As a person of color I — as well as MANY people of color —*abhor its prevalent, misguided use as a term of endearment or a lazy substitute for saying "person" or "friend," or whatever other delusion the younger racial-ironic hipster set or hip-hop generation has told themselves that its use is okay because of slangy phonetic respellings or re-appropriation or reverse-engineering of a slur.
You hear it being used by "them" because those people have bought into the lie. Because certain people pay others a LOT of money to sell their dignity out and unconsciously exemplify the very word they think means nothing. If you believe that "we" are okay with this, you couldn't be more mistaken, trust me on that.
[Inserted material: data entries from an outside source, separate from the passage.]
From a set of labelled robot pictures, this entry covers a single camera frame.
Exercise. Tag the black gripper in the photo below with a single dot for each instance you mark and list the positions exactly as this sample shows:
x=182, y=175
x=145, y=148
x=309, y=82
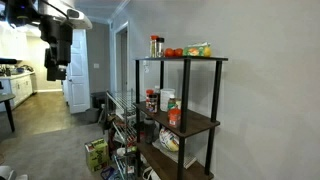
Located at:
x=58, y=35

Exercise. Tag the black lid spice bottle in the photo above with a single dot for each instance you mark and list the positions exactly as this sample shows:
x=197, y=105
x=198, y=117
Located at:
x=159, y=47

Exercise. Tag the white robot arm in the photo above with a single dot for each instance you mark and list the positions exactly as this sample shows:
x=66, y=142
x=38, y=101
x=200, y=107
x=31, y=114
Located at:
x=18, y=13

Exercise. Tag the orange lid spice bottle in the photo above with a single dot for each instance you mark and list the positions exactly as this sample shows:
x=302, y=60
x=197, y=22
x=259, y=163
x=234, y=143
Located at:
x=153, y=42

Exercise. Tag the green label sauce bottle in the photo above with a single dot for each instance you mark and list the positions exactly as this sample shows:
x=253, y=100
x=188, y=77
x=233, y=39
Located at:
x=171, y=102

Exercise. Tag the dark water bottle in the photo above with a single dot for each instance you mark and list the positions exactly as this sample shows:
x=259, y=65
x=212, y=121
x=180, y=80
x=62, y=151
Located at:
x=149, y=126

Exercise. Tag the dark wood black shelf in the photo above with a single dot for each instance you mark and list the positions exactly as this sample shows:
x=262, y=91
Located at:
x=192, y=123

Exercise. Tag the white panel door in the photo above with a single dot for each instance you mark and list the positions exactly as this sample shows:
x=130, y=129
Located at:
x=77, y=74

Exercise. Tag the white kitchen cabinet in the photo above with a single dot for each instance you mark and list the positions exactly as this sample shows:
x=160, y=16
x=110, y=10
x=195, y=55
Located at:
x=19, y=85

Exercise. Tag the small dark side table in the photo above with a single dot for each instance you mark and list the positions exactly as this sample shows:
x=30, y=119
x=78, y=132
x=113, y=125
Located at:
x=5, y=98

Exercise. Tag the grey trash bin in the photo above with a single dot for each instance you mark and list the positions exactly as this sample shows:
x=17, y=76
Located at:
x=92, y=115

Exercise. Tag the left red tomato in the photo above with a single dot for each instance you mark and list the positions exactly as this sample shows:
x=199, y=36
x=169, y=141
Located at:
x=169, y=52

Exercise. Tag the red tomato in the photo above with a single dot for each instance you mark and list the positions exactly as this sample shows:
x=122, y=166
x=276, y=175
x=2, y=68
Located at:
x=169, y=52
x=178, y=52

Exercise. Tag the red lid dark jar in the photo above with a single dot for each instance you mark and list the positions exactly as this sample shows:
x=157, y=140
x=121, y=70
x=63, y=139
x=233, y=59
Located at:
x=151, y=101

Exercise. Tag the right red tomato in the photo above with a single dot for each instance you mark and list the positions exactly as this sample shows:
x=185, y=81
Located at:
x=178, y=52

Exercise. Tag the white plastic tub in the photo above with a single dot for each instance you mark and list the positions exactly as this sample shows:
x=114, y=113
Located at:
x=164, y=97

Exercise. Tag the green cardboard box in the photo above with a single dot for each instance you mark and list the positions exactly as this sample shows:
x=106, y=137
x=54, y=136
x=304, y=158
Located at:
x=96, y=154

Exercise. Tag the orange lid seasoning jar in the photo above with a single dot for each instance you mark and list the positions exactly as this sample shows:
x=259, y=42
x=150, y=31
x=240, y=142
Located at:
x=174, y=116

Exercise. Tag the green plastic food bag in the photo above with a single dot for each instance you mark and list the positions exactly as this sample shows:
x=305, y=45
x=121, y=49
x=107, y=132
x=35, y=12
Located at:
x=198, y=49

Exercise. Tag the chrome wire rack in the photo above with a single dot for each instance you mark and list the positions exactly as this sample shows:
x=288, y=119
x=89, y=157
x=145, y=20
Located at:
x=122, y=113
I hear this word being spoken nearly every day by schoolchildren on the subway to one another, out loud and in the presence of older, non-Black people who are visibly trying to ignore them and everytime I hear this, I feel depressed and ugly, as if my brain is being disintegrated by acid into a deep vat of stupidity and pieces of my soul are crumbling away, dying.
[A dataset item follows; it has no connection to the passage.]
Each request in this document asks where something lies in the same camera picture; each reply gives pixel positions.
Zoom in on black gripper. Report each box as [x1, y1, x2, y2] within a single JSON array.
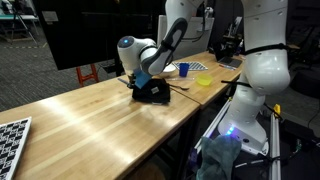
[[127, 74, 136, 89]]

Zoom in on black towel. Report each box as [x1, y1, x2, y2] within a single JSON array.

"We" don't want it used any more that you probably don't like hearing it being said. But I can assure you the impact of hearing it hurts me a thousand times more than it would hurt you (if you are speaking as a non-Black person), including the use of words such as "whitey" and "cracker" as epithets instead of comic effect, which the n-word has NO space or buffer to be taken as. Case in point, there used to be a sitcom in the 90s called "Cracker."
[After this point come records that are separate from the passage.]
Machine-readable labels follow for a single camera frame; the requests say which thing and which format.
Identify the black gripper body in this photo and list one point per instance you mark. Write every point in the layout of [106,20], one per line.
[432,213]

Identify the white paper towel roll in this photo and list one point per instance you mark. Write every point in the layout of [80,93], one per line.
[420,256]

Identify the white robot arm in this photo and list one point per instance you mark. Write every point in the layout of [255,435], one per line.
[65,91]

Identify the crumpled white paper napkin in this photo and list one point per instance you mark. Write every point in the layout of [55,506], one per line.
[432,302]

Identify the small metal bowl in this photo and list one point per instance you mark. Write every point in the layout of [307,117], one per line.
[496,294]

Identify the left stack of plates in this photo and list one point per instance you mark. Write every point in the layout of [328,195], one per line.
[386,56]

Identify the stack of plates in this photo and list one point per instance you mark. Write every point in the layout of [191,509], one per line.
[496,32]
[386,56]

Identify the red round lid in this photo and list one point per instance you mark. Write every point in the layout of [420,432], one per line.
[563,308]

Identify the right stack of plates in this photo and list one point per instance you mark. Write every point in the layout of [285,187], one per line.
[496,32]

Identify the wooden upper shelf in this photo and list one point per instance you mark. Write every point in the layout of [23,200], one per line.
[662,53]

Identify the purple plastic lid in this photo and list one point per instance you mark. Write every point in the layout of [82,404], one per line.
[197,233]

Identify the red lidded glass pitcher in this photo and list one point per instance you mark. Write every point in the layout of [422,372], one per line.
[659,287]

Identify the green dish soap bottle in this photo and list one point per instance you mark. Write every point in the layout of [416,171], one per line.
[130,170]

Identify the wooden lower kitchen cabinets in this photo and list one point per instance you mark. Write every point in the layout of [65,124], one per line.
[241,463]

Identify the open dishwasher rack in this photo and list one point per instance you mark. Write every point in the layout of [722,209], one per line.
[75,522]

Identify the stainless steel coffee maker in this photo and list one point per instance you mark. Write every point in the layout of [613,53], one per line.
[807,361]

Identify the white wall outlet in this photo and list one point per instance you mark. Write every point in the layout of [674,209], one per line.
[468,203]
Why is it used so often? The power of old negative words have very, VERY deep roots and do not die easily. Add that onto future generations growing up with readymade, addictive meme-centric mentalities and being taught that words are just letters on a screen with no weight and certain things don't really matter in a disposable moral sense as long as they are practiced in private and not in public. And the leeway shine we give celebrities (or the concept of celebrity) over our own selves and our own values sometimes is disgusting.